I was lucky enough to spend the night of the 4th of July in a bustling sports hall in Abingdon, working as a stringer for ITV for this year’s general election. For me – and for most current university students – this election was our first opportunity to vote. It also happened to be a historic election, with the Conservative vote collapsing, dropping to their lowest number of seats since their formation in 1834. Despite this, there are questions around how representative the new government is, for young people as well as the population as a whole.
Make no mistake. The general election’s results, despite the headline figure of seats, were not (largely) a ringing endorsement of Sir Keir Starmer’s Labour party. His vote share is up just 1.6% on 2019, when Labour experienced their worst result in seats since 1935. Apart from in Scotland, where a languid SNP’s vote also collapsed, the increase in Labour’s vote share is largely insignificant. Starmer has won a smaller proportion of the popular vote than Jeremy Corbyn did in 2017.
More concerningly, turnout looks to be down to record low levels. In 2019, turnout was 67.3%. This time around, turnout was around 60%, at its second lowest level since 1885. Such a collapse in tangible engagement with politics is dangerous for democracy and an alarm bell signifying widespread disillusionment, especially around Labour and the Conservatives, whose joint vote share is its lowest since 1923.

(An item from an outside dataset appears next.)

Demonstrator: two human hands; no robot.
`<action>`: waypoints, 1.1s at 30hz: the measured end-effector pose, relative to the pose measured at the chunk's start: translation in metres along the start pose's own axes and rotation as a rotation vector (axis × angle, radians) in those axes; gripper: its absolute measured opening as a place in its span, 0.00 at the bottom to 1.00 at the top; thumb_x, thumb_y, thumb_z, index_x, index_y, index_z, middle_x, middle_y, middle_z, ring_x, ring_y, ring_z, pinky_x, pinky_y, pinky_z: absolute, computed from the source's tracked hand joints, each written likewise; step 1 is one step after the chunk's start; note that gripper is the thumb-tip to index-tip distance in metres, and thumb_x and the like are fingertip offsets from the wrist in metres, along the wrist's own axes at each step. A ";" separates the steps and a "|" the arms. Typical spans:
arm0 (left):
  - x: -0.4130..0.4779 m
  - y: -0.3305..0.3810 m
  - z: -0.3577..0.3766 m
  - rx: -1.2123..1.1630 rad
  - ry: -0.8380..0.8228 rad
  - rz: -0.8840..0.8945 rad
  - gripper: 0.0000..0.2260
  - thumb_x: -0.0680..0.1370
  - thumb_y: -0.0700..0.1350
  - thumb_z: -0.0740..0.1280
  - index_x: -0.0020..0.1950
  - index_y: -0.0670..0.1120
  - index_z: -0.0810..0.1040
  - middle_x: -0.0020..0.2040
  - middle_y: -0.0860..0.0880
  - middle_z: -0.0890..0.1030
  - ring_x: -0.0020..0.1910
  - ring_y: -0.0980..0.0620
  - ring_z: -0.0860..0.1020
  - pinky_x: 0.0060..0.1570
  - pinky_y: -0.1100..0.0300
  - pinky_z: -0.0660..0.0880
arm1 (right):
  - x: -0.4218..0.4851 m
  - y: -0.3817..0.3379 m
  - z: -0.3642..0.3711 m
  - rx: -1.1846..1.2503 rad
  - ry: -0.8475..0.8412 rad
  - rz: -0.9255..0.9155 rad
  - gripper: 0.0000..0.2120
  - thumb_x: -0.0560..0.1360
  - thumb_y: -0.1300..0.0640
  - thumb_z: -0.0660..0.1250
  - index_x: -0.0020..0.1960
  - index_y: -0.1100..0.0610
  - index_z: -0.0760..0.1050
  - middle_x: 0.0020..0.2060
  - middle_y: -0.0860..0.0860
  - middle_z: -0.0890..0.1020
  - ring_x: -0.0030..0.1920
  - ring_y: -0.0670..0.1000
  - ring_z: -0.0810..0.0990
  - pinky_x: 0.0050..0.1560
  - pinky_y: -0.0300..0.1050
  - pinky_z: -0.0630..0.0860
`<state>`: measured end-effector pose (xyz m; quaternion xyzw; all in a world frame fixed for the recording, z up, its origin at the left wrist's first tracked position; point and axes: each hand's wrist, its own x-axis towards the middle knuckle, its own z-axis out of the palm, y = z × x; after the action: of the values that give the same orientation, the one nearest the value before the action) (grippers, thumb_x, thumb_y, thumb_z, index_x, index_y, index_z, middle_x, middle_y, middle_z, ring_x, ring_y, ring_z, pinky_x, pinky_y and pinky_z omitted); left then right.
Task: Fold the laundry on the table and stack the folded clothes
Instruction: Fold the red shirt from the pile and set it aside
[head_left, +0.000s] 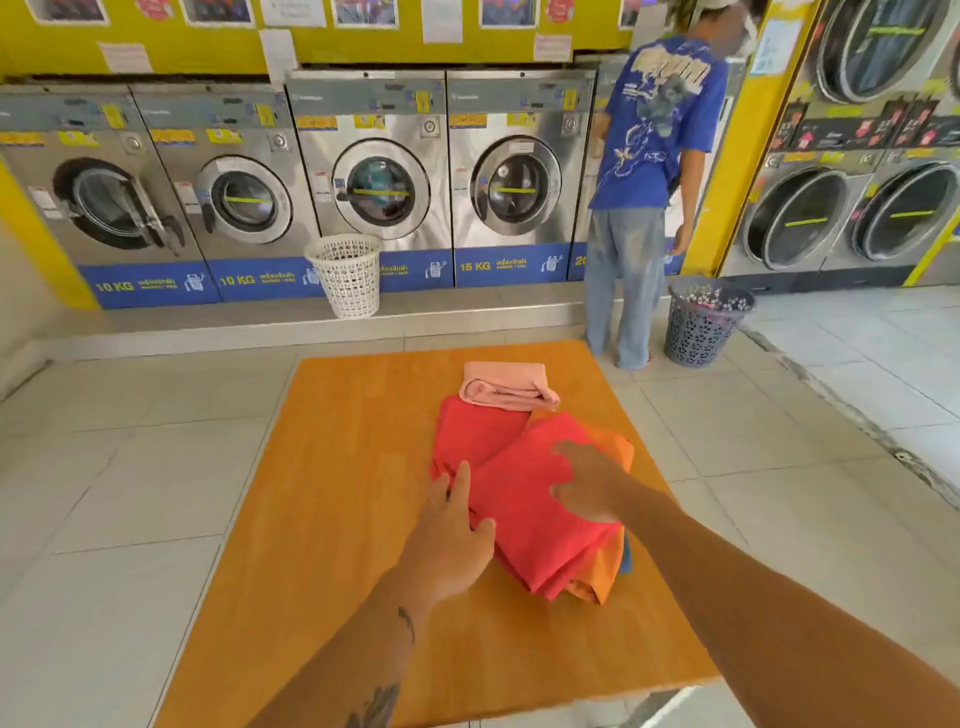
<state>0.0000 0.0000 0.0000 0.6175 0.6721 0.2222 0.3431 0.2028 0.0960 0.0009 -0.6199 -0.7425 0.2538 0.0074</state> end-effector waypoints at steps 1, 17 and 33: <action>0.005 -0.002 0.002 0.040 -0.036 -0.002 0.33 0.81 0.53 0.59 0.81 0.56 0.43 0.81 0.51 0.44 0.80 0.51 0.47 0.74 0.54 0.54 | 0.005 0.000 0.005 -0.019 0.021 0.015 0.34 0.75 0.49 0.63 0.79 0.52 0.56 0.77 0.55 0.61 0.76 0.59 0.59 0.74 0.54 0.60; 0.110 -0.024 0.011 0.347 -0.302 0.157 0.31 0.80 0.58 0.55 0.80 0.51 0.48 0.76 0.48 0.63 0.73 0.45 0.63 0.72 0.44 0.59 | 0.045 0.005 0.023 -0.150 0.057 0.308 0.29 0.80 0.44 0.49 0.79 0.43 0.46 0.79 0.52 0.54 0.77 0.59 0.53 0.73 0.63 0.57; 0.102 -0.012 0.019 0.047 -0.225 0.059 0.34 0.75 0.47 0.69 0.77 0.55 0.56 0.70 0.49 0.70 0.68 0.46 0.71 0.66 0.53 0.69 | 0.063 0.021 -0.004 0.082 -0.027 0.350 0.40 0.67 0.42 0.66 0.76 0.40 0.53 0.71 0.56 0.65 0.70 0.61 0.66 0.68 0.63 0.67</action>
<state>0.0058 0.0963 -0.0401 0.6657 0.6160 0.1459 0.3951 0.2088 0.1578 -0.0228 -0.7355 -0.6122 0.2896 -0.0216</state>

Apathy is particularly high among young people, 44% of whom were not expected to vote in this year’s election. The youth turnout is invariably lower than that of older cohorts, but this time around a lack of inspiring policy from mainstream parties as a result of tight economic constraints is likely to have contributed to young people staying at home. One of the new Labour government’s biggest challenges will be following through with Keir Starmer’s promise to return politics to the ‘service of the people’ given that more people than ever are represented by MPs they did not vote for.
Despite all this, it is difficult to not credit Starmer with what is an incredible achievement. He will have the fourth largest majority in parliament ever, in the first election since Labour’s disastrous performance in 2019. He becomes just the fourth Labour leader to guide the party to a majority from opposition. As Starmer says, he has turned around the fortunes of his party, and in doing so has won them an election for the first time in 19 years.

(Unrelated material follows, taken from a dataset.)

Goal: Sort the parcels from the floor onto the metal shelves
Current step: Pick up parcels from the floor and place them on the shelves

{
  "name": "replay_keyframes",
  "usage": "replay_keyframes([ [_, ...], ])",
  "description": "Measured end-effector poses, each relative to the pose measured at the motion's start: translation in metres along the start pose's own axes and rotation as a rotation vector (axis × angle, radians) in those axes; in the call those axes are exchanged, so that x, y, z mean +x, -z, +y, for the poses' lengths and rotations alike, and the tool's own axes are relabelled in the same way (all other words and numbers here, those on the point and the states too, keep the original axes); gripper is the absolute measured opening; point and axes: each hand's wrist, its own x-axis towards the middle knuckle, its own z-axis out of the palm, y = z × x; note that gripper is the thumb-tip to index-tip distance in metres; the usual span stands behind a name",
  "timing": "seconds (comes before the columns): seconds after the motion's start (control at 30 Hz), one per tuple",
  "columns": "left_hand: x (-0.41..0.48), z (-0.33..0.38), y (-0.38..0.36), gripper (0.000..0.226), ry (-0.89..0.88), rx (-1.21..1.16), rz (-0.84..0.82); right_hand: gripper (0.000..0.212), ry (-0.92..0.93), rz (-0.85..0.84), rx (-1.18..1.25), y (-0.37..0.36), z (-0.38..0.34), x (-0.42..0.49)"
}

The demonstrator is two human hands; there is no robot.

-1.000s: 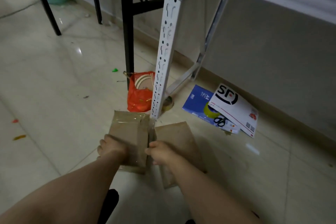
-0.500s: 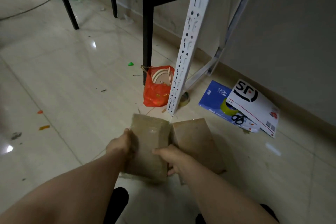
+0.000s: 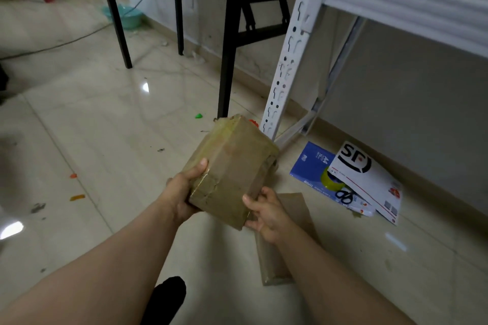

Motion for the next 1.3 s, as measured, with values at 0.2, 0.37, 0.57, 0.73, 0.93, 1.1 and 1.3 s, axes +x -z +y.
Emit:
replay_keyframes([
  [0.2,-0.018,-0.004,-0.015,0.059,-0.101,-0.219,-0.202,0.111,0.073,-0.085,-0.004,0.005,-0.034,-0.021],
  [0.37,-0.026,-0.007,-0.016,0.058,0.128,-0.160,-0.277,0.092,0.010,-0.159,0.128,0.008,-0.049,-0.043],
  [0.57,-0.037,-0.015,-0.022,0.060,0.172,-0.174,-0.355,0.104,0.015,-0.190,0.047,0.020,-0.070,-0.062],
  [0.73,-0.044,-0.013,-0.028,0.049,0.005,-0.201,-0.420,0.113,0.092,-0.102,0.091,0.023,-0.099,-0.072],
  [0.93,-0.050,-0.014,-0.040,0.051,-0.075,-0.128,-0.468,0.099,0.181,-0.091,0.217,0.035,-0.136,-0.086],
  [1.1,-0.053,-0.013,-0.049,0.054,-0.085,-0.057,-0.476,0.080,0.113,-0.048,0.278,0.054,-0.136,-0.090],
  [1.3,-0.055,-0.009,-0.070,0.085,0.049,-0.179,-0.502,0.039,0.150,-0.120,0.305,0.072,-0.126,-0.094],
])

Starmer’s policies, though, are likely to be responsible but unpopular. Strategies like the gamble on growth will take years to see rewards (if they do at all), and there is already talk of Starmer needing at least two terms to deliver on his goals. The goal of building 1.5 million new houses, for example, will take time given it will first require the shredding of existing planning laws and extensive consultations about where ‘new towns’ will be built. If Labour fails to make significant progress over the next five years, they will be forced to accept advances by Reform UK, whose populist rhetoric thrives under widening inequality and worsening standards of living, and a Conservative Party likely to drive itself further into the extremes while in opposition.

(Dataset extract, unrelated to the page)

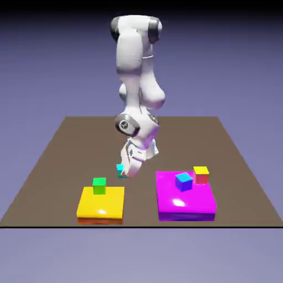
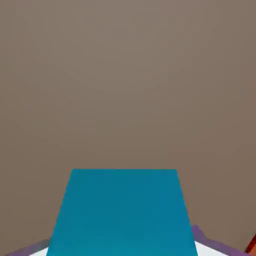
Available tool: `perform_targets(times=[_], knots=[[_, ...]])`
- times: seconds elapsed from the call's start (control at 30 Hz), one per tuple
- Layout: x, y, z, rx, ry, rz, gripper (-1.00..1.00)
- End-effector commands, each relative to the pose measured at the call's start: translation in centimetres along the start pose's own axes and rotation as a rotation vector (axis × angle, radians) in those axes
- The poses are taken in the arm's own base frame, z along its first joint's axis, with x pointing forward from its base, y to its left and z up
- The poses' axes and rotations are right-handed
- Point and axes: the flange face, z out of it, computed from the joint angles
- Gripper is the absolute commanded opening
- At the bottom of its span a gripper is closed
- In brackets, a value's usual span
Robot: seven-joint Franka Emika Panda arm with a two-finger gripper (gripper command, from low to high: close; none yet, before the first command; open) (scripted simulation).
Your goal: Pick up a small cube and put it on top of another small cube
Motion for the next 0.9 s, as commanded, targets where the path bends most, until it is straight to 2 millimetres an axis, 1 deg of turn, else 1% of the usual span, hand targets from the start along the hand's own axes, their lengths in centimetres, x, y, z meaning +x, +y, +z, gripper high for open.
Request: perform_targets(times=[0.0,0.13,0.23,0.33,0.43,0.53,0.63,0.73,0.83,0.87], knots=[[0.0,0.0,0.0,0.0,0.0,0.0,-1.0],[3.6,4.3,-1.7,-0.063,-0.046,0.081,-1.0],[6.6,6.8,-3.7,-0.09,-0.071,0.142,-1.0],[9.7,8.5,-6.1,-0.098,-0.089,0.2,-1.0],[12.9,9.4,-9.0,-0.087,-0.101,0.251,-1.0],[16.0,9.5,-12.1,-0.058,-0.11,0.293,-1.0],[19.1,8.8,-15.6,-0.012,-0.116,0.322,-1.0],[22.0,7.2,-19.3,0.048,-0.123,0.335,-1.0],[24.6,4.8,-23.2,0.121,-0.13,0.331,-1.0],[24.9,4.4,-23.8,0.132,-0.131,0.328,-1.0]])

In Abingdon, while trying to elicit hints about who might win the constituency I had been assigned to, I got talking to some of the Green Party volunteers. They were incredibly concerned about the mounting stacks of ballot papers being placed into the baskets for the Reform candidate. Indeed, the rise of Reform when compared with that of the Greens is particularly telling. It has taken the Green Party, in its various forms, around fifty years to win four seats, considered an achievement for them this time around. It has taken Reform in its current form one election to gain over double the vote share that the Greens managed.
This says something about the general shift of politics in the country. While the mainstream right in the Conservatives has struggled, the Labour Party has shifted to the centre, Reform has risen, and, some argue, the largest truly ‘left-wing’ party now seems to be the Liberal Democrats. There is much to be concerned about for those who see themselves as progressives.The Greens will want to build on their results, having come second in 39 seats, but as of now seem consigned to the fringes of parliament.
More important for many of us, though, is the concern of how heard young people will feel in the years to come. With more young people than ever switching to the Green Party, showing signs that they don’t feel represented by Labour, it will be important for the incoming government to show that they do take priorities like housing and the environment seriously if they wish to win them back. It is also vital that our politicians tackle the brutal apathy of many young people towards politics generally, and reverse decades of declining voter turnout at source. Such a reversal can only happen through taking the priorities of young voters seriously, and showing them that politics can make a positive difference.